Reporter: Dimas Andi | Editor: Yudho Winarto
KONTAN.CO.ID - JAKARTA. Kementerian Energi dan Sumber Daya Mineral (ESDM) memasukan Izin Pertambangan Rakyat (IPR) sebagai salah satu isu pokok yang dibahas di dalam Revisi Undang-Undang Mineral dan Batubara No. 4 Tahun 2009 atau RUU Minerba.
Sebagai informasi, berdasarkan draf RUU Minerba pasal 67, pemerintah daerah dapat memberikan IPR kepada penduduk setempat, baik kelompok masyarakat ataupun koperasi.
Masih di pasal yang sama, pemberian IPR kepada kelompok masyarakat dan koperasi memiliki sejumlah syarat, seperti penggunaan peralatan teknis pertambangan yang sederhana serta memiliki kedalaman tertentu yang disesuaikan dengan jenis komoditas pertambangan.
Baca Juga: Ini isu pokok dan pendukung dalam Revisi UU Minerba
Di dalam pasal 68 RUU Minerba juga dijelaskan bahwa luas wilayah satu IPR untuk kelompok masyarakat paling banyak 5 hektare, sedangkan koperasi mencapai 10 hektare. Adapun IPR diberikan untuk jangka waktu maksimal 10 tahun dan dapat diperpanjang 2 kali masing-masing 5 tahun.
Direktur Jenderal Minerba Kementerian ESDM Bambang Gatot Ariyono mengatakan, pembahasan IPR dimaksudkan agar kegiatan pertambangan di kalangan masyarakat lokal menjadi lebih eksis lagi.
“Keberadaan IPR sebagai wujud keberpihakan negara kepada rakyat.

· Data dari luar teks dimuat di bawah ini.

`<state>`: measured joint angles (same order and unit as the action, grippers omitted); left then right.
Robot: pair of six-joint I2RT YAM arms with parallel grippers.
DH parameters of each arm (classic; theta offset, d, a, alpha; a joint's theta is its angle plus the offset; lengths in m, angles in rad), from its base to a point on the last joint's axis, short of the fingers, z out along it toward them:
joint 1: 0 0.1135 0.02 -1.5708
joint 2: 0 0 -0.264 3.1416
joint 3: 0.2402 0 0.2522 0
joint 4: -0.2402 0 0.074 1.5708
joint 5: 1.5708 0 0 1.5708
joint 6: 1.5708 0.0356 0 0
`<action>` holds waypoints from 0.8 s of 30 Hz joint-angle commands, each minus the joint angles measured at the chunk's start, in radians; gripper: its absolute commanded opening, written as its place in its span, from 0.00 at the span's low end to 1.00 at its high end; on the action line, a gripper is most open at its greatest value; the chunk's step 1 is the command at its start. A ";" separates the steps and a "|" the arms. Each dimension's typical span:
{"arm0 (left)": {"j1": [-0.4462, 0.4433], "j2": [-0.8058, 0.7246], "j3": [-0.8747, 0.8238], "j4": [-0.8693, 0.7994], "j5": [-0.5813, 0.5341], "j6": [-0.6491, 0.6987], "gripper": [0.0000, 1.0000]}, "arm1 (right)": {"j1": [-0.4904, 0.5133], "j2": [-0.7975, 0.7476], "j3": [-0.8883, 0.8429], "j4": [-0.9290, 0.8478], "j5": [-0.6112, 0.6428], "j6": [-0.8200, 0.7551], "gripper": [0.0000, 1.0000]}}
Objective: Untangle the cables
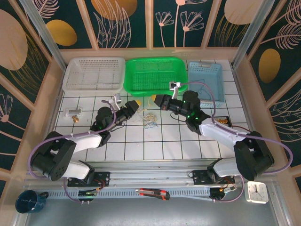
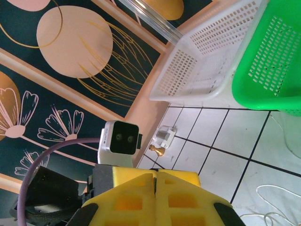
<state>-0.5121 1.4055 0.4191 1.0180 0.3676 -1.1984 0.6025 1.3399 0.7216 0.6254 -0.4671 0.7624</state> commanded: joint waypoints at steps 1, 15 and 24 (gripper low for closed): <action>-0.008 0.013 0.030 0.077 0.026 -0.007 0.60 | -0.006 0.004 -0.013 0.058 -0.018 0.011 0.00; -0.021 0.035 0.066 0.094 0.021 -0.006 0.13 | -0.006 0.009 -0.028 0.064 -0.026 0.008 0.00; 0.015 -0.110 0.211 -0.192 -0.089 0.169 0.00 | -0.006 -0.025 -0.065 -0.038 0.009 -0.086 0.00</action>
<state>-0.5205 1.3590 0.5583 0.9081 0.3347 -1.1198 0.6018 1.3422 0.6811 0.6243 -0.4717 0.7330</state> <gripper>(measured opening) 0.044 0.041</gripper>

Tapi ini jangan sampai meleset. Ada IPR tapi yang mengelola orang-orang luar,” terang dia dalam diskusi daring, Rabu (29/4).
Ia melanjutkan, meski berstatus sebagai tambang rakyat, tetap saja tata cara pelaksanaannya harus memakai kaidah tambang yang baik. Laporan mengenai kegiatan pertambangan rakyat pun harus transparan supaya pemerintah tidak memperoleh data cadangan dan produksi minerba yang sifatnya hanya dugaan saja.